Diplom Sosyal Pedagog ve Uzman Aile Danışmanı Sevgi Mala Çalışkan yaptığı konuşmada; Ailelerin her zaman mutlu değil, lakin her zaman güçlü olmalarının gerektiğini vurguladı. Güçlü olmak için statülere değil manevi değerlere gerek vardır. Örnek olarak güçlü olmanın en kısa yollarından birinin, aile içi ve etrafımızdaki ilişki ve iletişimlerde sevgi dilini kullanarak elde edebiliriz. Sevgi dilinin herşeyi vermek olmadığını, etrafımızdaki her varlığın ne kadar değerli ve önemli olduğunu O`na hissettirmek olduğuna dikkat çekti.

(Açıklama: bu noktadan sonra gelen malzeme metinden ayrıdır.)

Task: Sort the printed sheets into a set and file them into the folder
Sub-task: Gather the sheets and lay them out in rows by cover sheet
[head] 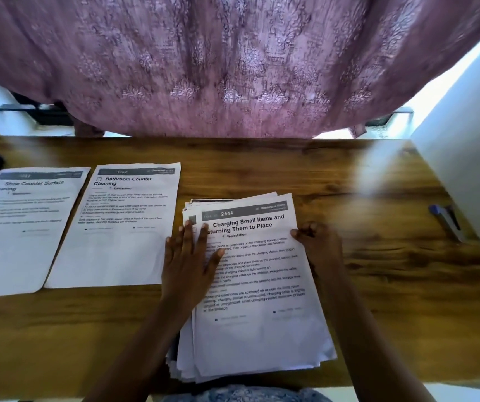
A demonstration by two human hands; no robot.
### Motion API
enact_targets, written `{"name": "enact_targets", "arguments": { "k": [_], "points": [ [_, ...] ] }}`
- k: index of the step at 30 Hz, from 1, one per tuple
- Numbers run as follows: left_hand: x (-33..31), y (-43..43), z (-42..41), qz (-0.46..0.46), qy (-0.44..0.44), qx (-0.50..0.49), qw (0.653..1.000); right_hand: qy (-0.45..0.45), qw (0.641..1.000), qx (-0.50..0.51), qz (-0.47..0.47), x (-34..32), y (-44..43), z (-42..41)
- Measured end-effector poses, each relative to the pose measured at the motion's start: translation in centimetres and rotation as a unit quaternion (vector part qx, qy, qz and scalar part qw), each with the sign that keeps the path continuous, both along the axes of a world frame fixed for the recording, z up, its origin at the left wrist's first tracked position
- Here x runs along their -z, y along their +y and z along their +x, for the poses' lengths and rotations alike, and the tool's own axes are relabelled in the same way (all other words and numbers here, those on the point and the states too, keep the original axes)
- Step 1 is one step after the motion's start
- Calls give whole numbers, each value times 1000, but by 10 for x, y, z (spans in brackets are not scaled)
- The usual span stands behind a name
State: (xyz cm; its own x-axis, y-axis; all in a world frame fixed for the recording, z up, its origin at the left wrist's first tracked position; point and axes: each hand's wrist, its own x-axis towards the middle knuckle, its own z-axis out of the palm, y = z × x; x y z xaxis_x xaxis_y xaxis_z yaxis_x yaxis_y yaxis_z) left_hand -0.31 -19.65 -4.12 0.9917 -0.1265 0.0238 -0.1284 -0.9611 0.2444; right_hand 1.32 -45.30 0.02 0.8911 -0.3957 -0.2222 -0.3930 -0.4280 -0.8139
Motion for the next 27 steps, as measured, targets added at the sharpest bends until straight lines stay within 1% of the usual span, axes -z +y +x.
{"name": "enact_targets", "arguments": {
  "k": [3,6,8,11,13,14,15,17,18,19,20,21,23,24,27],
  "points": [
    [2,0,0,-3,8,-3,1000,-12,998,7,-69,-4,-12,4],
    [2,1,2,3,14,-1,1000,-45,984,92,-146,-8,-47,21],
    [-1,2,3,26,17,2,1000,-70,972,119,-190,-7,-78,36],
    [-11,-2,6,56,-10,-12,998,-60,963,106,-242,-2,-113,61],
    [-29,-22,17,46,-44,-28,998,-58,958,95,-264,-3,-124,73],
    [-40,-39,24,34,-51,-15,998,-58,953,89,-284,-4,-127,76],
    [-51,-59,30,19,-64,19,998,-62,945,85,-309,-4,-128,77],
    [-65,-107,42,2,-76,134,988,-104,934,62,-337,-6,-124,68],
    [-67,-130,47,22,-63,191,979,-132,931,27,-340,-5,-121,60],
    [-65,-149,50,57,-42,227,971,-151,926,-23,-345,1,-116,52],
    [-61,-163,55,91,-19,244,965,-145,921,-77,-353,7,-110,44],
    [-55,-174,60,120,2,248,961,-112,917,-123,-363,13,-109,38],
    [-44,-187,73,151,37,241,958,-4,911,-170,-375,27,-110,32],
    [-40,-190,79,155,48,238,958,31,909,-169,-380,34,-111,31],
    [-33,-193,91,155,40,233,959,42,908,-134,-395,42,-107,32]
  ]
}}
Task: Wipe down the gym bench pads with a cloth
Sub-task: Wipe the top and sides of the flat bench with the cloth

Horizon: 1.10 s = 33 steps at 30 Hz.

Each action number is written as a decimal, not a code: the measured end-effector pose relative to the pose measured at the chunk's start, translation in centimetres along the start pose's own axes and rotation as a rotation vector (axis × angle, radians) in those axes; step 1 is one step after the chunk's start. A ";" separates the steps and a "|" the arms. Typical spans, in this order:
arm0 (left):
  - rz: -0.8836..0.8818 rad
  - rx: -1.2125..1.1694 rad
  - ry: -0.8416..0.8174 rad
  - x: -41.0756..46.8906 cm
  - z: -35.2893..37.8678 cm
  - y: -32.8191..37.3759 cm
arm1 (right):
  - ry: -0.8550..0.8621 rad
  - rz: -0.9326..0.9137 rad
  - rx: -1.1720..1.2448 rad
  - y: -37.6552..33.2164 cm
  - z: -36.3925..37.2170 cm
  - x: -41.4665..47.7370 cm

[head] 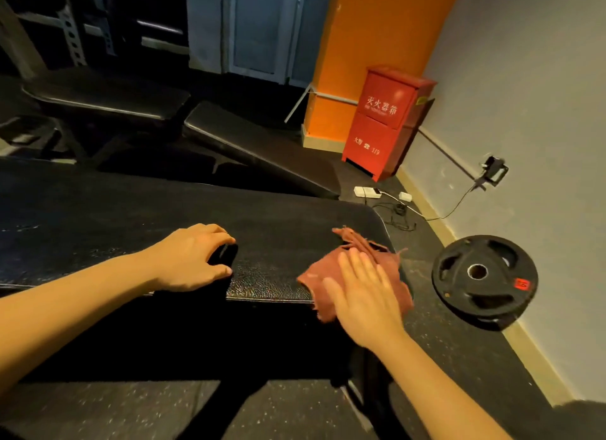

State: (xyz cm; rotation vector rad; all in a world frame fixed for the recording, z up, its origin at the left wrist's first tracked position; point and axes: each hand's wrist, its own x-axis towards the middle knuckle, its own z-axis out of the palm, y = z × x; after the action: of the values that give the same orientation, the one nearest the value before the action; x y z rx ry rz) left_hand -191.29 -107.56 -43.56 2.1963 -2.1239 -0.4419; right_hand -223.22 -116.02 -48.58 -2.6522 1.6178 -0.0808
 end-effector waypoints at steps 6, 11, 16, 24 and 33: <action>-0.010 0.030 0.028 -1.0 -0.4 0.7 | 0.136 0.287 0.041 -2.6 1.0 0.3; -0.077 0.002 0.042 -2.4 -0.8 1.1 | 0.214 -0.063 0.112 -12.9 2.4 -1.2; -0.222 -0.134 0.025 -4.6 -2.3 0.1 | 0.126 -0.379 0.357 -17.4 1.0 -3.4; -0.104 -0.643 0.116 -10.4 -4.5 -0.9 | -0.524 0.129 1.884 -14.6 -7.6 -2.4; -0.076 -0.728 0.203 -14.4 -7.0 1.6 | -0.760 0.003 1.993 -13.7 -11.0 -3.8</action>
State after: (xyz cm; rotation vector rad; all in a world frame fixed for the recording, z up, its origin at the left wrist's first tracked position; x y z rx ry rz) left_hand -191.34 -94.58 -34.06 1.7972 -1.4537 -0.8009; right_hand -213.50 -106.42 -36.99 -0.8490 0.4729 -0.3603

Çocuklarımızın artık somut hayalleri ve hedefleri olmadığı için mücadele ve direnme gücünü yok ediyor, sorumsuz ve bunalıma girmiş bir nesil yetiştiriyoruz. Malesef her aile çocuklarına gereken sevgi ve direnme gücünü verme yetkinliğine sahip olamamaktadırlar. Anadiline vakıf olmayan, yani ruh dilini kullanamayan ve kendini iyi ifade edemeyen gençlerin psikolojik bunalıma girdiklerine de dikkat çekti. Bu durumda STK (Sivil Kitle Kuruluşlarının) asıl gayelerinden biri olan aile, çocuk ve gençleri güçlendirme ilkesinin daha ehemmiyet kazandığını hatırlattı. Bu gayenin gerçekleştirmesin deki en kısa ve basit yol olarak ise, derneklerimize gelen aile, genç ve çocuklara değer vermemiz, ve onları sosyal çalışmalarımıza dahil ederek özgüvenlerini kazanmalarını sağlamakla olduğunu belirtti. Bu çalışmalar sayesinde hem güçlü, hemde kendilerini anadillerinde de ifade edebilen bir birey olmalarında gereken desteği vermiş olacağız dedi. Sevgi Mala Çalışkan yirmi yıldır büyük ATİB ailesinin bir ferdi olarak bir zamanlar eğittiği genç kızlarına, bugün çocuk eğitimi hakkında verdiği eğitimdeki mutluluğunu da gizlemedi. Mala-Çalışkan sahip olduğu zenginliğin, gücün, inancın ve insan sevgisinin temelinde kendi ailesi ile birlikte büyük ATİB ailesinin bir ferdi olmakta yattığını dile getirerek minnetini ifade etti.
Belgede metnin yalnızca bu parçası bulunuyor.